Tobias Buckell: Cordwainer Smith’s Otherwordly Stories

Tobias S. Buckell
photo: Marlon James

I’ve known Tobias Buckell for several years now, ever since a mutual friend alerted me to his first two novels, Crystal Rain and Ragamuffin. His new collection, Xenowealth, gathers together a number of stories set in the same world as those novels, a future where humanity has settled on other planets, but the cultures that have shaped those settlements aren’t the usual American/Western European templates seen in so much science fiction. When Tobias sent me this essay, I was delighted to see that he was writing about Cordwainer Smith; like him, I was entranced by my very first reading of Smith growing up in the ’80s, but for many years it was next to impossible to find any of his work without diligently hunting through the sci-fi sections of used bookstores… or in the way that he fell into Tobias’s hands.

I have an odd education in that I didn’t have really good access to solid libraries and bookstores growing up. That’s because I grew up on a boat in the Caribbean. So what books I got my hands on were often loaned to me by sailors coming through on boats from places far afield. I met people from the South Pacific, Europe, Africa, the Americas all passing through the harbor I grew up in.

They had these little mini-libraries in marinas or off in the corners here and there. Libraries that were just denoted by a sign that said “take a book, leave a book.” And once I had enough books, I prowled these limited shelves, poring over them for any science fiction or fantasy.

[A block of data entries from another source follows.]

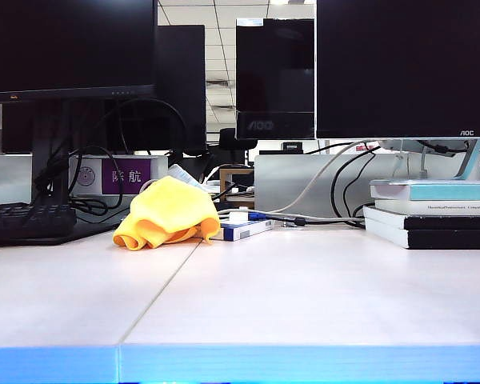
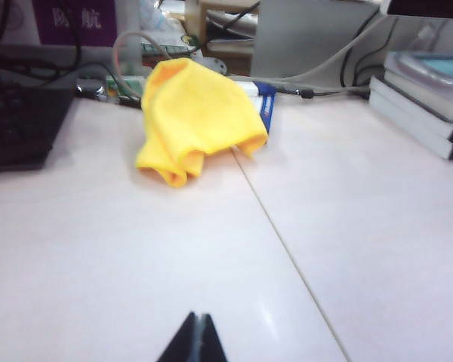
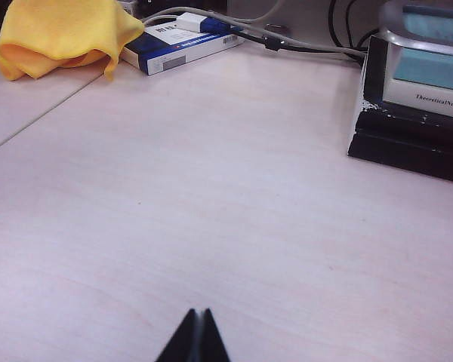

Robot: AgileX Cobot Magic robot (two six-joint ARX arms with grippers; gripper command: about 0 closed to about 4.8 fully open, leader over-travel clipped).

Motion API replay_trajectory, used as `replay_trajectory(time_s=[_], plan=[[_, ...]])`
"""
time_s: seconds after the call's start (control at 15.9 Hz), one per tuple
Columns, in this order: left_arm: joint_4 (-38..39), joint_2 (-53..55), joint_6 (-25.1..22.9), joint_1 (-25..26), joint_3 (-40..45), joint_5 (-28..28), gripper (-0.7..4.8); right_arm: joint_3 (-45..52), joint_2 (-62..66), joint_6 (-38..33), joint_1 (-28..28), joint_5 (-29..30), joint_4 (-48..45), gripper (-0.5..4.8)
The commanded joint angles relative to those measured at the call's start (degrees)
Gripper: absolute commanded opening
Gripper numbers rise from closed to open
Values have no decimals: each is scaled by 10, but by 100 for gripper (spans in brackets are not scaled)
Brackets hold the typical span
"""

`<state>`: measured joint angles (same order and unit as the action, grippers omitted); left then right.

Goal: Wipe the table from back to front using the rag.

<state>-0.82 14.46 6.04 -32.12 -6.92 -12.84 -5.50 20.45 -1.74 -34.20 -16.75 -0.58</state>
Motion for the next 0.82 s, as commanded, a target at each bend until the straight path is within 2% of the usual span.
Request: replay_trajectory(time_s=[0.06, 0.19, 0.44, 0.5, 0.57, 0.63, 0.82], plan=[[-35, -76, -4, 87, 46, 31, -6, -3, 0, -2, 0, 0, -9, -1], [-20, -128, -40, 168, 65, 78, -6, -3, 0, -2, 0, 2, -9, -1], [35, -144, -48, 245, 65, 111, -6, -3, -1, -2, 0, 2, -5, -1], [75, -144, -60, 245, 65, 130, -6, -3, -1, -2, 0, 2, -5, -1], [116, -144, -79, 245, 65, 124, -6, -3, -1, -2, 0, 2, -5, -1], [115, -144, -99, 245, 65, 117, -6, -3, -1, -2, -1, 2, -5, -1], [115, -144, -106, 245, 65, 95, -6, -3, -1, -2, -1, 2, -5, -1]])
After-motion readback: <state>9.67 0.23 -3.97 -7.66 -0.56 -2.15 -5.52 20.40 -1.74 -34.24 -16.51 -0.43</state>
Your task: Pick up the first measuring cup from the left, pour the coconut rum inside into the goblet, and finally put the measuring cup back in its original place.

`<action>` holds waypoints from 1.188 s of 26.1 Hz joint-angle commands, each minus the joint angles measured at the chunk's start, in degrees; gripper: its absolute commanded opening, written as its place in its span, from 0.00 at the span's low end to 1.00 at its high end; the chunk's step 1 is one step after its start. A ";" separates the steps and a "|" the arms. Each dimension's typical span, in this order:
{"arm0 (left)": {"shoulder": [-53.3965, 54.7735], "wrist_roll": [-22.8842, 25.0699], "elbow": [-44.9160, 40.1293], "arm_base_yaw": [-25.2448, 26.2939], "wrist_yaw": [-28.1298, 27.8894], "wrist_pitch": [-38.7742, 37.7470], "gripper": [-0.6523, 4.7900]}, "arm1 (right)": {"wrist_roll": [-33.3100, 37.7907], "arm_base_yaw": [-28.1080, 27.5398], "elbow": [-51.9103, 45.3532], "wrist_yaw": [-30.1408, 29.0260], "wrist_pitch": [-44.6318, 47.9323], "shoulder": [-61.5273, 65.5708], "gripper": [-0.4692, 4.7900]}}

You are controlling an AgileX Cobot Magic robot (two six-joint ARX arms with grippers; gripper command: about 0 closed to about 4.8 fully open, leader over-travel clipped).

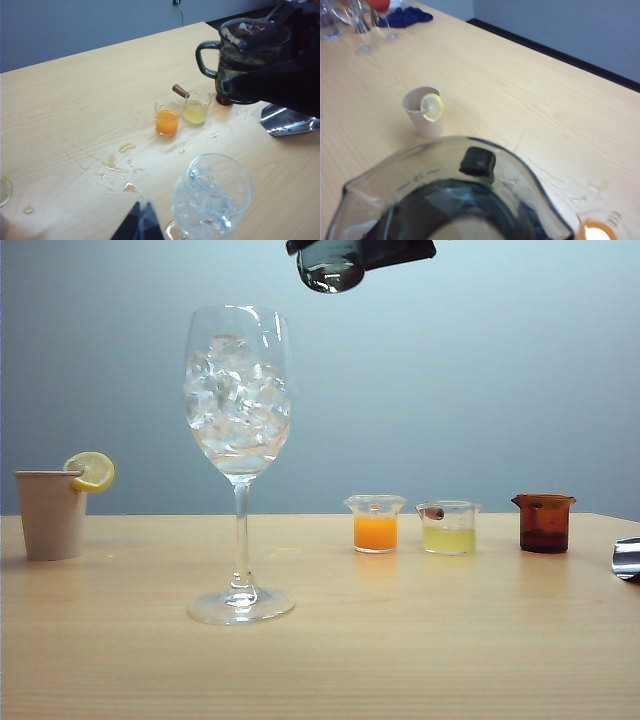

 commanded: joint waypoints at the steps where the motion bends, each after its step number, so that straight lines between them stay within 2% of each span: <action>1: -0.13 0.07 0.31 0.04 3.17 0.94 0.11 | -1.95 0.31 -0.52 1.18 0.90 -0.26 0.36; 9: -0.13 0.07 0.31 0.04 11.41 0.92 0.11 | -3.04 0.31 -1.81 1.18 2.14 0.15 0.36; 31: -0.13 0.02 0.28 0.04 11.69 0.77 0.11 | -9.99 2.43 -1.81 1.66 6.47 4.17 0.36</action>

It was rare to find anthologies, but these were always treasured because they had a wide range of instant text nuggets. Stories could vary wildly, from prosaic to mind-blowing, in a single page turn. So when I came across a collection of stories by one Cordwainer Smith I wasn’t sure what I was going to get. The book looked old, which was always worrying. I was reading in the late 1980s. The golden age stuff could be fun, but usually read unintentionally funny to me, which its square-jawed, omnicompetent men and 1950s sf-nal vocabulary.

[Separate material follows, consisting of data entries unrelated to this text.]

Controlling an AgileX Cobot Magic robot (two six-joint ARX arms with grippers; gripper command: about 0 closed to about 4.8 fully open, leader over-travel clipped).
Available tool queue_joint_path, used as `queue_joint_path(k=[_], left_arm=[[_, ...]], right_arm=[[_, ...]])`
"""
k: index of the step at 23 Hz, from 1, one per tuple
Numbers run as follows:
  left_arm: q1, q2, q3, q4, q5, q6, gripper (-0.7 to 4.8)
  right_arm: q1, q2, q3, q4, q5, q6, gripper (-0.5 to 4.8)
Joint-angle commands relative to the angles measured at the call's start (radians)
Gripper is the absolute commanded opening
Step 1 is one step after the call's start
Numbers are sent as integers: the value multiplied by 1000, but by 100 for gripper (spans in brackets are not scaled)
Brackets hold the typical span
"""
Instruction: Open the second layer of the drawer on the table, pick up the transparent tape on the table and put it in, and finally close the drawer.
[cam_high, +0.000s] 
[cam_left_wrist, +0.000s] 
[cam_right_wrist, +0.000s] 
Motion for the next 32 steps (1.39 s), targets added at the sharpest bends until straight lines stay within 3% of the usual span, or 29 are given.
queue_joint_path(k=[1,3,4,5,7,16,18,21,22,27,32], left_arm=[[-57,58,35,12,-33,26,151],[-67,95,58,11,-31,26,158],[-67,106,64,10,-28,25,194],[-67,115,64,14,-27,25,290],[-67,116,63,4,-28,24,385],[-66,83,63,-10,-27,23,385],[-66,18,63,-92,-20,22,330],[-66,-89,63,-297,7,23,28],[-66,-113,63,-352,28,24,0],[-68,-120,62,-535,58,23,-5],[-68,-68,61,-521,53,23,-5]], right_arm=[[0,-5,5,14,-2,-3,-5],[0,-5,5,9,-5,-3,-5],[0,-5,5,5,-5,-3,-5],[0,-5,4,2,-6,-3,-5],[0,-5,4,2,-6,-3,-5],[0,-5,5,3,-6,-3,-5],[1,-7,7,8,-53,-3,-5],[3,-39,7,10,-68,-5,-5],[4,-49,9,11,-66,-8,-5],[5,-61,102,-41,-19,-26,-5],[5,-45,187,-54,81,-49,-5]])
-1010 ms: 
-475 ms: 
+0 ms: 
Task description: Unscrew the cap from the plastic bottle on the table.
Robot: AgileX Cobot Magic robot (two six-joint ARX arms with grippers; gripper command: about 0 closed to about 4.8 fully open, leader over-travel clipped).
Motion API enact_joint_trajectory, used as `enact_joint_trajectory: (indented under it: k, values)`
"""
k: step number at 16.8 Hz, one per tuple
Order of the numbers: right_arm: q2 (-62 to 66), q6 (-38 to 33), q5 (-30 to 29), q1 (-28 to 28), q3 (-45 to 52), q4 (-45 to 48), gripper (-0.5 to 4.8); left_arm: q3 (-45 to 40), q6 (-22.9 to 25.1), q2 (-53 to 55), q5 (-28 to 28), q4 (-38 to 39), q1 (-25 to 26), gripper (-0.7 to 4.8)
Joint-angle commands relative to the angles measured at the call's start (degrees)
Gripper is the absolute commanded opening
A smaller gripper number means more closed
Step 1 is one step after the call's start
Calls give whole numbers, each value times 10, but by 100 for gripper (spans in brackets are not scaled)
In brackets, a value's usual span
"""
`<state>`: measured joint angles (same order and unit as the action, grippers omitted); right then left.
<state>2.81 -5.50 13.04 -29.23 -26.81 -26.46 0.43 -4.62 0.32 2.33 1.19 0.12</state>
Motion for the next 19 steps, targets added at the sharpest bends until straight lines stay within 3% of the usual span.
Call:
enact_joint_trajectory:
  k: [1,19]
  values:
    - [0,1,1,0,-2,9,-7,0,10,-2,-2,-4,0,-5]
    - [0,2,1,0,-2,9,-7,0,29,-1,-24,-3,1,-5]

So here’s this story, “The Game of Rat and Dragon,” that starts off: “Pinlighting is a hell of a way to earn a living.” Humans throw themselves into space, “planoforming” ships skipping through the dark, and begin descended upon by what they perceive as dragons. But to their companion cats, thrown out as attack fighters, they’re rats.

Describing the story makes it sound cheesy. What’s amazing isn’t the story itself, but Cordwainer Smith’s delivery. The hints of “the Instrumentality” that run human civilization. The strange timelessness of the technology when so much older SF dated. To this day Smith still goes toe to toe due to a sense of mythicness (Mother Hubbard’s Littul Kittens), describing how things were used and impacted the people, but not trying to over explain. It was fresh, and until I hit cyberpunk writers in my wanderings, the deft retellings and unexplored greater mythic stuff off in the background intrigued me for a long time. I spent a lot of time in high school trying to figure Smith out.

Not sure I ever did. Cordwainer Smith was a pen name for Paul Linebarger, and his real life career as a diplomat, a childhood acquaintance of Sun Yat-sen, as well as his role as an early developer of early psychological warfare and more, seems even more science fictional than the things he wrote.

Smith’s experiences with studying the mind, traveling the globe, and growing up in a culture (an original 3rd culture child, I’d hazard) outside the U.S. gave him the ability to both wield the nascent genre of SF and bring to it a dynamic perspective that ran counter to a lot of what was going on. As someone growing up on the intersection between Western worlds and the Caribbean, I found it particularly resonant.